I had about 6-10 of those attacks a year since then, all ably managed with anti-anxiety meds. Well, my psyche decided it'd had enough and brought the whole rickety mess down in a major crash last year.

Bit by bit, how and why I've come to this place is starting to make some sense. It's all about having created a Self based on coping strategies, compensation habits and self-negating beliefs internalized from mom and dad instead instead of forming an authentic, solid Self based on real connections and healthy attachments.

The gap between the necessary false Self and my true Self (which has been buried since childhood) finally became too much, and an emotional train wreck was the result.

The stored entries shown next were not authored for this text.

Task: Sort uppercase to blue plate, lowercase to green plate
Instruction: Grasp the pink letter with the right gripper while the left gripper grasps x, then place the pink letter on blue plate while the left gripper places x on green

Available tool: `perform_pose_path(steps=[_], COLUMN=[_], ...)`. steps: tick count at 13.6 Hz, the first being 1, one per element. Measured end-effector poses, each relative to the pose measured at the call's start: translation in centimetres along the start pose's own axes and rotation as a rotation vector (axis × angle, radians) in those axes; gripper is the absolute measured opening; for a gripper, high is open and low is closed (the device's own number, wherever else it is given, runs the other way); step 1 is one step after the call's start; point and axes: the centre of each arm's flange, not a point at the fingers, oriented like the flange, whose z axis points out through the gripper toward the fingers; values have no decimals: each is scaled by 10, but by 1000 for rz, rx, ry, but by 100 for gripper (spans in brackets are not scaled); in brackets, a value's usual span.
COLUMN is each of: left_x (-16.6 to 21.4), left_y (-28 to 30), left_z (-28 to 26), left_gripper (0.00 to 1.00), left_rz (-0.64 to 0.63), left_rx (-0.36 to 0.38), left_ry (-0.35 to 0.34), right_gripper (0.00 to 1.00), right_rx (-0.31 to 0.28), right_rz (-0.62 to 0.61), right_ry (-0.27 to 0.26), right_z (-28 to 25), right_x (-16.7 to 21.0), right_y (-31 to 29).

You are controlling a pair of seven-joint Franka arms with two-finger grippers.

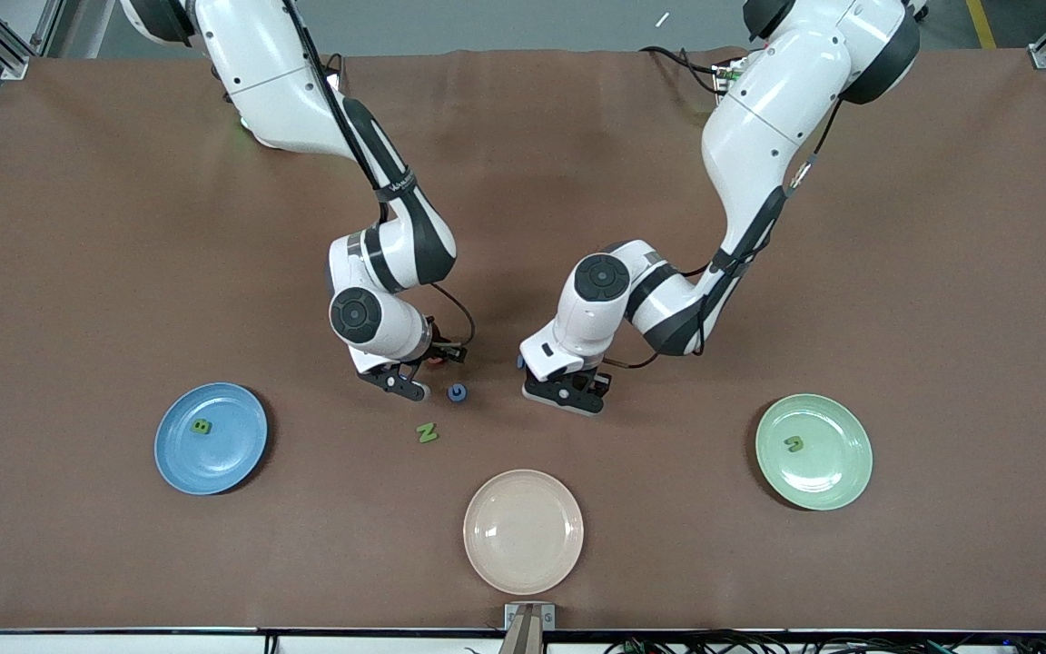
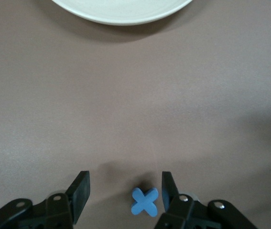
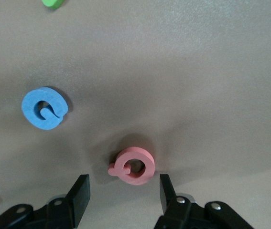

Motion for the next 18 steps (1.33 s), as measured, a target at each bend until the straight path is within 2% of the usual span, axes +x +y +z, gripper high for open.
perform_pose_path(steps=[6, 7, 8, 9, 10, 15, 18], left_x=[-14, -15, -16, -15, -15, -13, -15], left_y=[25, 26, 25, 23, 21, 17, 16], left_z=[7, 8, 10, 10, 11, 12, 14], left_gripper=[57, 56, 56, 56, 56, 53, 50], left_rz=[40, 42, 41, 40, 38, 34, 35], left_rx=[-6, -5, -3, 0, 3, 7, 10], left_ry=[-13, -16, -17, -17, -17, -16, -21], right_gripper=[64, 59, 59, 53, 44, 42, 42], right_rx=[-1, -3, -3, -5, -5, 0, -3], right_rz=[4, 5, 5, 6, 7, 6, 11], right_ry=[8, 8, 7, 7, 5, 11, 41], right_z=[5, 5, 5, 5, 3, 1, -15], right_x=[2, 2, 2, 3, 3, 4, 30], right_y=[3, 4, 4, 5, 5, 5, 19])
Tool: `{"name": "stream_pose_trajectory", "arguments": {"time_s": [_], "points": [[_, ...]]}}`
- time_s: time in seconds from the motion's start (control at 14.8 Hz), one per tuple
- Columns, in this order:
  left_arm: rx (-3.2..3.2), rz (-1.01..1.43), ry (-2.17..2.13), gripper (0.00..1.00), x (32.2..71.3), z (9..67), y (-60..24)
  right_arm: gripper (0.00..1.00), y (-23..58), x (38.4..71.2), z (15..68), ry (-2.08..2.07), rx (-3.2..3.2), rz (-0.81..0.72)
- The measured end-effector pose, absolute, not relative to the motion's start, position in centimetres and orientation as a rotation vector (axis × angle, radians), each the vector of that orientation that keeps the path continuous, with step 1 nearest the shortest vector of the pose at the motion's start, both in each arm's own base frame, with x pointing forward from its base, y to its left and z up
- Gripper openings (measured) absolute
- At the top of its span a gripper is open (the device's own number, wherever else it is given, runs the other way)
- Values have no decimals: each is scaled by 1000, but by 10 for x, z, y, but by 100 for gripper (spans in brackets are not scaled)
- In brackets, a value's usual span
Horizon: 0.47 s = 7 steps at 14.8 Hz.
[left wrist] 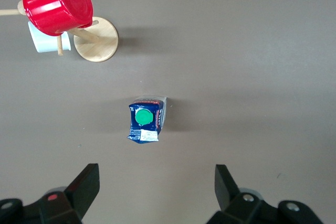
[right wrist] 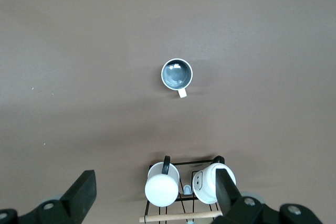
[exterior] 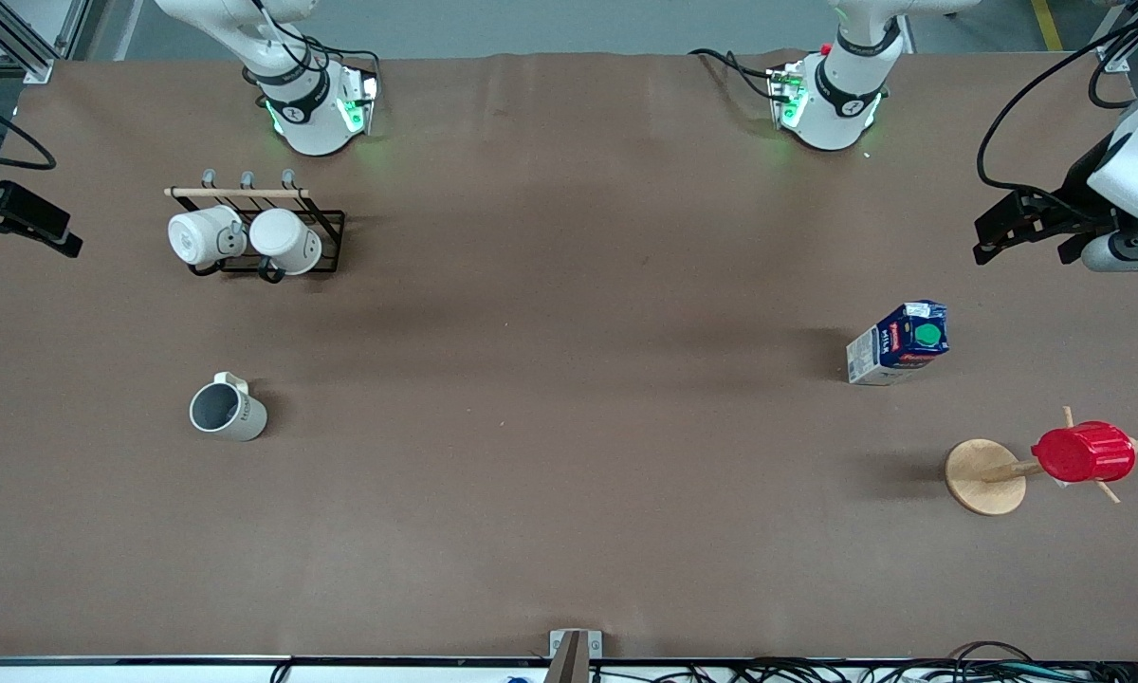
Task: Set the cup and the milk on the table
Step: 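Reach the right gripper to the grey mug while the left gripper reaches the milk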
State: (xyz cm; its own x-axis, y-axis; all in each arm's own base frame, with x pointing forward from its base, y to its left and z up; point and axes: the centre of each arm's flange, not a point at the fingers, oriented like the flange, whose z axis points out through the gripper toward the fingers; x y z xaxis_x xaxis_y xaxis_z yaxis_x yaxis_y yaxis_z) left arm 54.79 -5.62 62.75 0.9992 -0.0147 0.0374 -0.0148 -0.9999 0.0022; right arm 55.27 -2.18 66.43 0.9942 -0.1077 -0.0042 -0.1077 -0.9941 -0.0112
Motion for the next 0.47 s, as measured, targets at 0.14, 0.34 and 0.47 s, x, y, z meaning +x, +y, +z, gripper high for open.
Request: {"name": "stream_pose_trajectory", "arguments": {"time_s": [0.14,0.34,0.47], "points": [[3139,56,-23,97,549,626,-56,100,-22,553,664,169,-3126,6],[3138,55,-23,97,554,620,-56,100,-22,553,664,169,-3126,6],[3138,46,-23,97,555,617,-57,100,-22,553,664,169,-3126,6]]}}
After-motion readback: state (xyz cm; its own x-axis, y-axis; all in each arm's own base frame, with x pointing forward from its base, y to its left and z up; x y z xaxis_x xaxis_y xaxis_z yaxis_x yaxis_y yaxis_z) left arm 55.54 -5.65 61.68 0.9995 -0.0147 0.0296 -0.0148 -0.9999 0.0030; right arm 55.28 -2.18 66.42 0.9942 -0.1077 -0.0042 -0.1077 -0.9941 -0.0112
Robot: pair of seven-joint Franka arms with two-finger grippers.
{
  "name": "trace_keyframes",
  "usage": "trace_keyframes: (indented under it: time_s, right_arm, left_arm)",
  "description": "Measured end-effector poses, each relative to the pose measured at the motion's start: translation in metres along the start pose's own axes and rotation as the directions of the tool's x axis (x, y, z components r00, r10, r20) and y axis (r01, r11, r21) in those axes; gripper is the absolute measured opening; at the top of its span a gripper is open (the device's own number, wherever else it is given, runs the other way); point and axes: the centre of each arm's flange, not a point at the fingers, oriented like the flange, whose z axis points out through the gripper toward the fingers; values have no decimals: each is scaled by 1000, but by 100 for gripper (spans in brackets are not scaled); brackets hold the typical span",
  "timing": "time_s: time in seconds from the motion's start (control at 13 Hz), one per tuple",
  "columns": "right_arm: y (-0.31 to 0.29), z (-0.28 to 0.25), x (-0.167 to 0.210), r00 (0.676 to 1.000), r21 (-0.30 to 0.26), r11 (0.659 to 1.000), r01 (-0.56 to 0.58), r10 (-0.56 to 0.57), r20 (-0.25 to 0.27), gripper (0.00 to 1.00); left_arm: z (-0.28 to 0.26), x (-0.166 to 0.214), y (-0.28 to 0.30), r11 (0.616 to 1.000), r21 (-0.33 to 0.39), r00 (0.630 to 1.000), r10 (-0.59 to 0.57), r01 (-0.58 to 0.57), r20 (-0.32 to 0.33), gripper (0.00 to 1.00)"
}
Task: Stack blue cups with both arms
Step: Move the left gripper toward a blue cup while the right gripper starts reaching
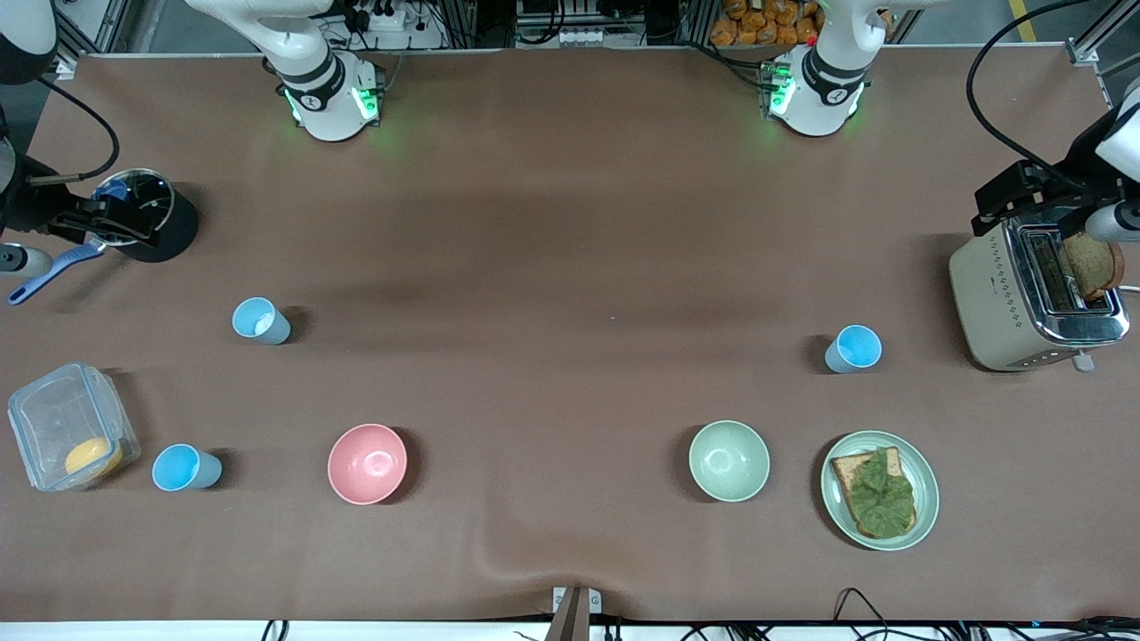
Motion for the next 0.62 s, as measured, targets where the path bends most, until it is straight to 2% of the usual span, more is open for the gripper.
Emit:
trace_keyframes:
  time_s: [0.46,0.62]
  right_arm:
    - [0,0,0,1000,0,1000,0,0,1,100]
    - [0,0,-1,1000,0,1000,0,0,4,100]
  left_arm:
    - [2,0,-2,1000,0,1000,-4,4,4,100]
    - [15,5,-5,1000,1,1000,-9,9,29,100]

Like a broken record, it all goes back to the parents, and I think a lot of us here - in varying forms and degrees - have experienced this train wreck between the false Self and the Soul. And when you're pulling yourself out of the rubble of that collision, and all the people around you are living their lives as they normally do, it's a kind of aloneness that brings you to your knees.

Russ
Hi everybody... this This is my first post. I spent most of yesterday in bed and reading all the posts I could on tranference. This morning I turned on my computer as soon as I woke up to check my email... I'm eagerly awaiting a response from my T because I let her know, via email yesterday, about the strong feelings I've developed for her in such a short amount of time. (I'm a lesbian) It is so embarrassing!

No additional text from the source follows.